DATA UNDER STUDY Block Start

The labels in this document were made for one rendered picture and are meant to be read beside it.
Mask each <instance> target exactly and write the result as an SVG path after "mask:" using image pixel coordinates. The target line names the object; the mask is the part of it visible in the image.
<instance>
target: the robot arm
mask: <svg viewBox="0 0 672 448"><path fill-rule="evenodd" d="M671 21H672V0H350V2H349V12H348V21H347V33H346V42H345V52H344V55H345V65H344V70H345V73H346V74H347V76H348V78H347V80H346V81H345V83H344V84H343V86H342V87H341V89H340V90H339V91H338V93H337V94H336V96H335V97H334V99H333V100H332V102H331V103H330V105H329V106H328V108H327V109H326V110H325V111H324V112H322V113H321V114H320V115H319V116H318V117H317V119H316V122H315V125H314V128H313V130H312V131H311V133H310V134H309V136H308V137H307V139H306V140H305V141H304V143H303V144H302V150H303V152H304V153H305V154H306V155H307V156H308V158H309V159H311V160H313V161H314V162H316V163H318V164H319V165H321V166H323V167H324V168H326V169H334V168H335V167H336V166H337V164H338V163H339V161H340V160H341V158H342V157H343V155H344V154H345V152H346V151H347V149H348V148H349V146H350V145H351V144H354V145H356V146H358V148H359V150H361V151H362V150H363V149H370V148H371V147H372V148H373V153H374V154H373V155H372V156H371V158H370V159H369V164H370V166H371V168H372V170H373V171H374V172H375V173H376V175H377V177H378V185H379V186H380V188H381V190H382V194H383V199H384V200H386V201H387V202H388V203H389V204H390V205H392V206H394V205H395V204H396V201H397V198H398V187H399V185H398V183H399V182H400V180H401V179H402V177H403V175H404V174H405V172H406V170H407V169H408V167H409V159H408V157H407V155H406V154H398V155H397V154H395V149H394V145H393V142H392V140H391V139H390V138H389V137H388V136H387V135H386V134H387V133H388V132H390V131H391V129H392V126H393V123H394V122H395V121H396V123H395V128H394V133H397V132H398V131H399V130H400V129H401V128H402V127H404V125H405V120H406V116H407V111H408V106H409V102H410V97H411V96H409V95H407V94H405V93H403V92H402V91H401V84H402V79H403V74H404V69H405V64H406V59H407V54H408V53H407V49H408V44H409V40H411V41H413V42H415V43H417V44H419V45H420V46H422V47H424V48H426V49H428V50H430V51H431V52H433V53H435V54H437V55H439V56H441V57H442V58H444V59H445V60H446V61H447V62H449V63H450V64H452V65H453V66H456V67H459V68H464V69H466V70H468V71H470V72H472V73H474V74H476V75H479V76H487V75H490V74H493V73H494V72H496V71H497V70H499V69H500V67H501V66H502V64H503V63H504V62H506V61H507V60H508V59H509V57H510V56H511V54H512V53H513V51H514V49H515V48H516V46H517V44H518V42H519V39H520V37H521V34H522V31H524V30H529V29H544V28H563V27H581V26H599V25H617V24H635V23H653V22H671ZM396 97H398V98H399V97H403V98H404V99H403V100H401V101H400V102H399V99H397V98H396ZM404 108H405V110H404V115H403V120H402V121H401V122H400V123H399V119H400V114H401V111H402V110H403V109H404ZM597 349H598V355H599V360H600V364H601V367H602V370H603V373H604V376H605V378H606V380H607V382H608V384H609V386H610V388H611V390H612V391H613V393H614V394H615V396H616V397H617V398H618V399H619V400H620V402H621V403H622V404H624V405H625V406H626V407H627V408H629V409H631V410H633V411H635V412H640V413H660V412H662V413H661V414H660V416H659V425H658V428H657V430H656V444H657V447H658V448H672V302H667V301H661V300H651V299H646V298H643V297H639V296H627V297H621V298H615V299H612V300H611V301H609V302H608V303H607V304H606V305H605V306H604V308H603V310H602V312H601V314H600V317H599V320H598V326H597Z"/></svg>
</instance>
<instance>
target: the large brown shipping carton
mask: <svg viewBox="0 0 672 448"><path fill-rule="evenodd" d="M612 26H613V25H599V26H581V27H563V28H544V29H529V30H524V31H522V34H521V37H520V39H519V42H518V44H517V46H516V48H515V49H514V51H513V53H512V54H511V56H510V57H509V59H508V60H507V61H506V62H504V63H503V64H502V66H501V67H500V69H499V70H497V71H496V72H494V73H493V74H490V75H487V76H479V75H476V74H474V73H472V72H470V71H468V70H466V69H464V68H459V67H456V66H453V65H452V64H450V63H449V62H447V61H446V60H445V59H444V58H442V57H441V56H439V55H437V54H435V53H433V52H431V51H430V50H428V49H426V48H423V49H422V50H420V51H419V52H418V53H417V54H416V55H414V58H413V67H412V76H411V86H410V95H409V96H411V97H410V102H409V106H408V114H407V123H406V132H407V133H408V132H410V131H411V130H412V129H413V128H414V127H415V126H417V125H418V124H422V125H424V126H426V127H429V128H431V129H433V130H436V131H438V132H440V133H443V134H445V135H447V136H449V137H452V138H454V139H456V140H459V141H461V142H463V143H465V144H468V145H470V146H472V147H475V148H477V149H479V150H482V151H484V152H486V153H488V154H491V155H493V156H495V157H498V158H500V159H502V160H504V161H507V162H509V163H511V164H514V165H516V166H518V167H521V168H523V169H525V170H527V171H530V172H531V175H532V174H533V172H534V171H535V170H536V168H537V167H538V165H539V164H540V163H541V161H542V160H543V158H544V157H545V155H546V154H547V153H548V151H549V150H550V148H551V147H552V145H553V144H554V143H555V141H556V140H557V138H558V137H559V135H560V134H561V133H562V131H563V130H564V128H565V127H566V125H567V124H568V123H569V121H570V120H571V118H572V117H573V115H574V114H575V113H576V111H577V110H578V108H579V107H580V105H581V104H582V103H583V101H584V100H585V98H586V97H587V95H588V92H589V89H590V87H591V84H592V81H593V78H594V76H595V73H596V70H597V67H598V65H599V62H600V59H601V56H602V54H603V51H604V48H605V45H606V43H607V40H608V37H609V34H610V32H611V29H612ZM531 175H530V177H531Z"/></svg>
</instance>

DATA UNDER STUDY Block End

THE PROBLEM ▸
Generate an exact reproduction of all entries.

RESULT ▸
The labels in this document were made for one rendered picture and are meant to be read beside it.
Mask each <instance> target exactly and write the result as an SVG path after "mask:" using image pixel coordinates. The target line names the object; the mask is the part of it visible in the image.
<instance>
target: the robot arm
mask: <svg viewBox="0 0 672 448"><path fill-rule="evenodd" d="M671 21H672V0H350V2H349V12H348V21H347V33H346V42H345V52H344V55H345V65H344V70H345V73H346V74H347V76H348V78H347V80H346V81H345V83H344V84H343V86H342V87H341V89H340V90H339V91H338V93H337V94H336V96H335V97H334V99H333V100H332V102H331V103H330V105H329V106H328V108H327V109H326V110H325V111H324V112H322V113H321V114H320V115H319V116H318V117H317V119H316V122H315V125H314V128H313V130H312V131H311V133H310V134H309V136H308V137H307V139H306V140H305V141H304V143H303V144H302V150H303V152H304V153H305V154H306V155H307V156H308V158H309V159H311V160H313V161H314V162H316V163H318V164H319V165H321V166H323V167H324V168H326V169H334V168H335V167H336V166H337V164H338V163H339V161H340V160H341V158H342V157H343V155H344V154H345V152H346V151H347V149H348V148H349V146H350V145H351V144H354V145H356V146H358V148H359V150H361V151H362V150H363V149H370V148H371V147H372V148H373V153H374V154H373V155H372V156H371V158H370V159H369V164H370V166H371V168H372V170H373V171H374V172H375V173H376V175H377V177H378V185H379V186H380V188H381V190H382V194H383V199H384V200H386V201H387V202H388V203H389V204H390V205H392V206H394V205H395V204H396V201H397V198H398V187H399V185H398V183H399V182H400V180H401V179H402V177H403V175H404V174H405V172H406V170H407V169H408V167H409V159H408V157H407V155H406V154H398V155H397V154H395V149H394V145H393V142H392V140H391V139H390V138H389V137H388V136H387V135H386V134H387V133H388V132H390V131H391V129H392V126H393V123H394V122H395V121H396V123H395V128H394V133H397V132H398V131H399V130H400V129H401V128H402V127H404V125H405V120H406V116H407V111H408V106H409V102H410V97H411V96H409V95H407V94H405V93H403V92H402V91H401V84H402V79H403V74H404V69H405V64H406V59H407V54H408V53H407V49H408V44H409V40H411V41H413V42H415V43H417V44H419V45H420V46H422V47H424V48H426V49H428V50H430V51H431V52H433V53H435V54H437V55H439V56H441V57H442V58H444V59H445V60H446V61H447V62H449V63H450V64H452V65H453V66H456V67H459V68H464V69H466V70H468V71H470V72H472V73H474V74H476V75H479V76H487V75H490V74H493V73H494V72H496V71H497V70H499V69H500V67H501V66H502V64H503V63H504V62H506V61H507V60H508V59H509V57H510V56H511V54H512V53H513V51H514V49H515V48H516V46H517V44H518V42H519V39H520V37H521V34H522V31H524V30H529V29H544V28H563V27H581V26H599V25H617V24H635V23H653V22H671ZM396 97H398V98H399V97H403V98H404V99H403V100H401V101H400V102H399V99H397V98H396ZM404 108H405V110H404V115H403V120H402V121H401V122H400V123H399V119H400V114H401V111H402V110H403V109H404ZM597 349H598V355H599V360H600V364H601V367H602V370H603V373H604V376H605V378H606V380H607V382H608V384H609V386H610V388H611V390H612V391H613V393H614V394H615V396H616V397H617V398H618V399H619V400H620V402H621V403H622V404H624V405H625V406H626V407H627V408H629V409H631V410H633V411H635V412H640V413H660V412H662V413H661V414H660V416H659V425H658V428H657V430H656V444H657V447H658V448H672V302H667V301H661V300H651V299H646V298H643V297H639V296H627V297H621V298H615V299H612V300H611V301H609V302H608V303H607V304H606V305H605V306H604V308H603V310H602V312H601V314H600V317H599V320H598V326H597Z"/></svg>
</instance>
<instance>
target: the large brown shipping carton
mask: <svg viewBox="0 0 672 448"><path fill-rule="evenodd" d="M612 26H613V25H599V26H581V27H563V28H544V29H529V30H524V31H522V34H521V37H520V39H519V42H518V44H517V46H516V48H515V49H514V51H513V53H512V54H511V56H510V57H509V59H508V60H507V61H506V62H504V63H503V64H502V66H501V67H500V69H499V70H497V71H496V72H494V73H493V74H490V75H487V76H479V75H476V74H474V73H472V72H470V71H468V70H466V69H464V68H459V67H456V66H453V65H452V64H450V63H449V62H447V61H446V60H445V59H444V58H442V57H441V56H439V55H437V54H435V53H433V52H431V51H430V50H428V49H426V48H423V49H422V50H420V51H419V52H418V53H417V54H416V55H414V58H413V67H412V76H411V86H410V95H409V96H411V97H410V102H409V106H408V114H407V123H406V132H407V133H408V132H410V131H411V130H412V129H413V128H414V127H415V126H417V125H418V124H422V125H424V126H426V127H429V128H431V129H433V130H436V131H438V132H440V133H443V134H445V135H447V136H449V137H452V138H454V139H456V140H459V141H461V142H463V143H465V144H468V145H470V146H472V147H475V148H477V149H479V150H482V151H484V152H486V153H488V154H491V155H493V156H495V157H498V158H500V159H502V160H504V161H507V162H509V163H511V164H514V165H516V166H518V167H521V168H523V169H525V170H527V171H530V172H531V175H532V174H533V172H534V171H535V170H536V168H537V167H538V165H539V164H540V163H541V161H542V160H543V158H544V157H545V155H546V154H547V153H548V151H549V150H550V148H551V147H552V145H553V144H554V143H555V141H556V140H557V138H558V137H559V135H560V134H561V133H562V131H563V130H564V128H565V127H566V125H567V124H568V123H569V121H570V120H571V118H572V117H573V115H574V114H575V113H576V111H577V110H578V108H579V107H580V105H581V104H582V103H583V101H584V100H585V98H586V97H587V95H588V92H589V89H590V87H591V84H592V81H593V78H594V76H595V73H596V70H597V67H598V65H599V62H600V59H601V56H602V54H603V51H604V48H605V45H606V43H607V40H608V37H609V34H610V32H611V29H612ZM531 175H530V177H531Z"/></svg>
</instance>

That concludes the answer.